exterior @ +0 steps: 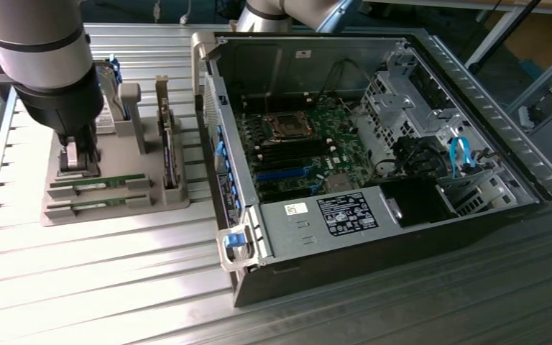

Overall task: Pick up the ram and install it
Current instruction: 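Pick up the ram and move it above insertion slot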

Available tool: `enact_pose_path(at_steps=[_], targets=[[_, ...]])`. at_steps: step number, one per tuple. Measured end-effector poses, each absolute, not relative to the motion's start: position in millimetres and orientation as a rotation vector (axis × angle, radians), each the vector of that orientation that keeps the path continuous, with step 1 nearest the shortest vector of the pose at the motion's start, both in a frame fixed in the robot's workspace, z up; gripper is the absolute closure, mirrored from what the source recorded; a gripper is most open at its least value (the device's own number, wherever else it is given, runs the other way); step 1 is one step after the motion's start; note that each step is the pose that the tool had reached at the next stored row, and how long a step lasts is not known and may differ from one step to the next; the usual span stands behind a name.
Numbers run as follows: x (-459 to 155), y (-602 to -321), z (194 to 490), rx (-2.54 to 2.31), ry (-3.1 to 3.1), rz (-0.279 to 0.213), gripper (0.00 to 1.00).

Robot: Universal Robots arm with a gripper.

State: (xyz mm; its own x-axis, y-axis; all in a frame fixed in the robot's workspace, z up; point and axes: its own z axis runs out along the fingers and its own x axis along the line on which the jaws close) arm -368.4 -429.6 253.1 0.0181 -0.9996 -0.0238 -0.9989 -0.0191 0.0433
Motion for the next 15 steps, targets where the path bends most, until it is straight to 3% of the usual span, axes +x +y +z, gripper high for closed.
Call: enact_pose_path(at_steps=[15], targets=[[-368.7,-445.9,253.0,2.231,-2.190,-0.074,0.70]])
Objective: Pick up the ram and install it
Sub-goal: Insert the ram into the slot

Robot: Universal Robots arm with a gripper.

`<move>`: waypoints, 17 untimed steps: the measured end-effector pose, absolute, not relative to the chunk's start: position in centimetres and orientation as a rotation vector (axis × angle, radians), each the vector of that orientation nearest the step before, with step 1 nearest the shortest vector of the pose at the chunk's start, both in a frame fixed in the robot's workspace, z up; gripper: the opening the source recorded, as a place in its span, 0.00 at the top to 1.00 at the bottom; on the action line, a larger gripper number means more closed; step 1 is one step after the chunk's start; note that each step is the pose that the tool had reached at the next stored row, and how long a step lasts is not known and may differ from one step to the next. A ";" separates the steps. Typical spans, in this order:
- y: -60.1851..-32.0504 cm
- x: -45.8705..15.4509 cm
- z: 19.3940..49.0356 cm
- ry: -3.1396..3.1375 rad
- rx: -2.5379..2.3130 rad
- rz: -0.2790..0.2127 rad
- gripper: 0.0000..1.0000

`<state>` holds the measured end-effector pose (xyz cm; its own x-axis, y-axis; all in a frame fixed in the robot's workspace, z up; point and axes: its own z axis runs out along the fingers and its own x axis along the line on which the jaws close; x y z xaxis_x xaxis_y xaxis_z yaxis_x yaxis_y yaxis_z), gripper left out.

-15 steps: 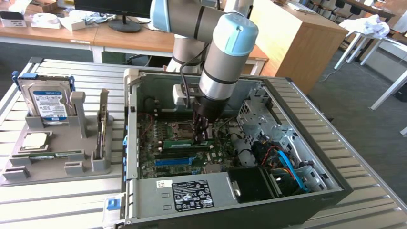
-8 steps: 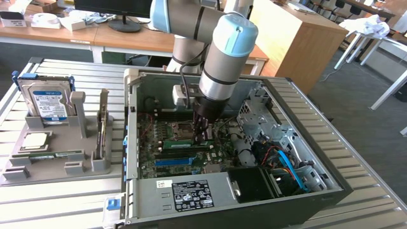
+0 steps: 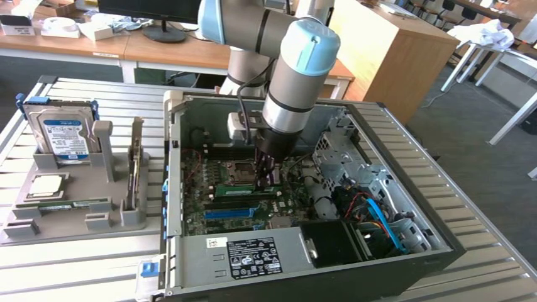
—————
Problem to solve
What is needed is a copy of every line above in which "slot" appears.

The answer
Current instruction: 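Pick up the ram and move it above insertion slot
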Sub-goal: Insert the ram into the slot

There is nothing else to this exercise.